SANITA’ MARCHE, LA NOSTRA REGIONE ARRETRA AI VALORI DEL 2008

  Alessandro Pertoldi – Segretario Generale FP CGIL    La 12° commissione Igiene e Sanità del Senato ha concluso l’indagine conoscitiva, avviata nel 2013, sulla sostenibilità del Servizio Sanitario Nazionale. La commissione d’indagine scrive “di lento logoramento che non può continuare ad essere ignorato e sottovalutato”. Soprattutto gli ultimi anni, di continua rincorsa al rispetto dei vincoli di finanza pubblica e dei budget, hanno messo in crisi il sistema che è entrato in una fase di profonda sofferenza e di crisi strutturale.
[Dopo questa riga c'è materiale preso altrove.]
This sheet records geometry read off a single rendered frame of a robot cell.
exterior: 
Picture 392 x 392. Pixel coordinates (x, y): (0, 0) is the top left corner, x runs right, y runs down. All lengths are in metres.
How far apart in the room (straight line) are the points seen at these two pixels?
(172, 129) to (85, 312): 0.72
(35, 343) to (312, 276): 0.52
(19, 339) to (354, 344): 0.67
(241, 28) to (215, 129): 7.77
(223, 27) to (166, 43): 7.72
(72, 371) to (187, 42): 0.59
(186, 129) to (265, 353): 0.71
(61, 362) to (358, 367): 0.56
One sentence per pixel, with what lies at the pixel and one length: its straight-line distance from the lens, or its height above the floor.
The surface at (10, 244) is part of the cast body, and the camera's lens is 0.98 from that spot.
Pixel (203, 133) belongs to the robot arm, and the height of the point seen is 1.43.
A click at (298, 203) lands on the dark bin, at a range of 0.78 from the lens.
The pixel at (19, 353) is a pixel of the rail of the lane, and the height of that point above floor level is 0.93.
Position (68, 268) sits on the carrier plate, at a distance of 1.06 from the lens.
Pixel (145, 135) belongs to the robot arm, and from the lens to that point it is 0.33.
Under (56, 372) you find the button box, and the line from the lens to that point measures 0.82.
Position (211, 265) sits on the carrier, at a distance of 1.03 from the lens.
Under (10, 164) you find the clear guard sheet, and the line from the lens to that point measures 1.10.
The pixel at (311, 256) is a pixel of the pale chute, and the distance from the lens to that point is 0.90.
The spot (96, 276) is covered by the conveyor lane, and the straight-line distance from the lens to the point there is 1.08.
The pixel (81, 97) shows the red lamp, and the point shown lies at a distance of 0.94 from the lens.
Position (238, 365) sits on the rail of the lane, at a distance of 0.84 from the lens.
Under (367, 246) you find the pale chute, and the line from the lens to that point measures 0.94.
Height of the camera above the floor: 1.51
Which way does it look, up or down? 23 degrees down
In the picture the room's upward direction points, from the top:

Nelle Marche la spesa per il personale è tornata ai valori del 2008.Nella nostra regione nel 2008 la spesa per il personale, in milioni di euro, ammontava a 970.582, nel 2009 a 1.023.042, nel 2010 a 1.040503.È da quest’ultimo anno che è  iniziata la costante discesa. Infatti, nel 2011 la spesa si attestava a 1.026.888, nel 2012 a 1.005.002 per passare a 993.379 milioni di euro  nel 2013, ultimo dato certificato. La stessa Regione Marche sottoscrivendo con le organizzazioni sindacali il “protocollo” di data 17 febbraio 2014 ha dovuto ammettere che “i tagli operati sui livelli occupazionali e sulla spesa del personale sono stati significativi”. I vincoli imposti dal 2010 al 2013 hanno prodotto una riduzione della capacità di risposta ai bisogni della cittadini (aumento delle liste di attesa e limitazioni dell’offerta soprattutto nella componente socio-sanitaria), un aumento dell’età media dei dipendenti (il 36% dei medici ha più di 55 anni e il 30% degli infermieri ha più di 50 anni), un incremento dei carichi di lavoro e dei turni straordinari di lavoro del personale, nonché una serie di problematiche tra cui un malessere diffuso tra gli operatori.Per tutto ciò, nella nostra regione è necessario un netto e deciso “cambio di rotta”. Il tema dell’adeguamento delle dotazioni organiche e della stabilizzazione dei troppi precari deve tornare ad essere centrale.